自分だけ空気が読めない、自分だけ仲間はずれ、自分だけ集団から浮いているなど...
私にも似たような経験がある。
だが、そのような感覚はコミュニケーションが得意だった人間にはわからないのだ。
学校という場所はコミュニケーション能力に長けている人間にとっては楽しい場所になりうるだろう。
しかし、コミュニケーションがあまり得意ではない子どもにとっては苦痛でしかない。
私の場合はたまたま、周りに多くの心暖かい人がいてくれたおかげで何とかなったという側面があった。その意味では、周りの方々に感謝しなければならない。
しかし、コミュニケーションが苦手で、学校の苦痛を親にも理解してもらえず、友達もおらず、周りからはいじめられるという状況だったらどうだろうか。
その状況は恐らく本人にとって生き地獄以外の何物でもない。
学校教育は平均的な能力の人間の能力を底上げできるように設定されている。
すなわち、それは平均から外れていたり、個性的な人間にとっては不利なシステムなのだ。
よって、学校という特殊な空間になじめない人間が一定数でてきても何ら不思議ではない。
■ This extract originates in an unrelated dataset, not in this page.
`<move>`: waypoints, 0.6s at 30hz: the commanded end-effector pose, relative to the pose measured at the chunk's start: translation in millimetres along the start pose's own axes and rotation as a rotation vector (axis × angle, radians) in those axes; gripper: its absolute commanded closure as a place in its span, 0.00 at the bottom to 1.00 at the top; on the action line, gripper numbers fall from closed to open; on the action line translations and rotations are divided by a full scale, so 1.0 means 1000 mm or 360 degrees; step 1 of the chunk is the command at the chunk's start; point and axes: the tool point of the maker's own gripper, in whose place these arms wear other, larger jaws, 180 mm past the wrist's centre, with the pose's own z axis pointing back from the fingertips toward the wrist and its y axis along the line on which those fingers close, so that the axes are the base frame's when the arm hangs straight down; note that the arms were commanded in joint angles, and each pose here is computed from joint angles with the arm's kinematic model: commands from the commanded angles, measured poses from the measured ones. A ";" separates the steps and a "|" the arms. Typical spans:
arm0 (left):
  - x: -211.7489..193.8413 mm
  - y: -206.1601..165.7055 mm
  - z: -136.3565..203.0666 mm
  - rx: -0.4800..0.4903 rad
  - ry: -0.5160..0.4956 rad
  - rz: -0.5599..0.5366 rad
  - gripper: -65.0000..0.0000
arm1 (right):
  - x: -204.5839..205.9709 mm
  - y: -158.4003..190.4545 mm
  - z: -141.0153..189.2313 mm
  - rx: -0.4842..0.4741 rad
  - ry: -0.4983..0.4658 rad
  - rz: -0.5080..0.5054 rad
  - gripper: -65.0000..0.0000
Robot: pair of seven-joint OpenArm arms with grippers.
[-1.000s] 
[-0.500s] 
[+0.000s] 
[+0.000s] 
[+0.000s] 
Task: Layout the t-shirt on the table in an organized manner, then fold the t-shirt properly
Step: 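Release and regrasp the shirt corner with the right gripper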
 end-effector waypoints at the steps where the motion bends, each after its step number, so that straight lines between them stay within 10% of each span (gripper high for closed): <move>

というよりも、現代の学校教育システムを作る際に、適応できない人間も一定数出ることを想定すべきだったのだ。
不登校は子ども自身に問題があるわけではなく、それを生み出しているのは教育システムそのものだ。
もう1つの理由は、学校が昔より相対的につまらなくなったからだ。
どういうことかを説明しよう。
現代のように情報通信技術が発達していなかった時代においては、仲間を作るコミュニティは限られた。
もちろん、個人の習い事で共通の仲間を見つけることはできるだろうが、それ以外の友達を作る場所は学校くらいしかなかったのだ。
だが、現代はどうだろう。
SNSでいくらでも友達を作ることができるし、ゲームやアニメ、漫画といった自宅で楽しめるコンテンツも山ほどある。
これらのコンテンツの面白さを、学校という場所の面白さが越えられない限りは、学校に行くのが苦痛だと感じる人がいたとしても何ら不思議ではない。
また、どうも気になるのが、不登校に対して否定的な見方をする輩が多いことである。
何度も言うが、私は行けるなら学校には行った方が良いと思っている。
しかしそれができたら不登校などこの世にいないのだ。
不登校で生きていくのと、無理やり学校に行って自殺する未来だったらどちらが良いのだろうか。
多くの人は、自殺する未来は避けたいはずである。
少しきつい文章になってしまったかもしれないが、とにかく不登校を作り出しているのは現代の学校教育のシステムそのものと、ゲームやアニメに面白さで勝つことができないつまらない授業の2点である。
以上が私が思う不登校が増加している原因である。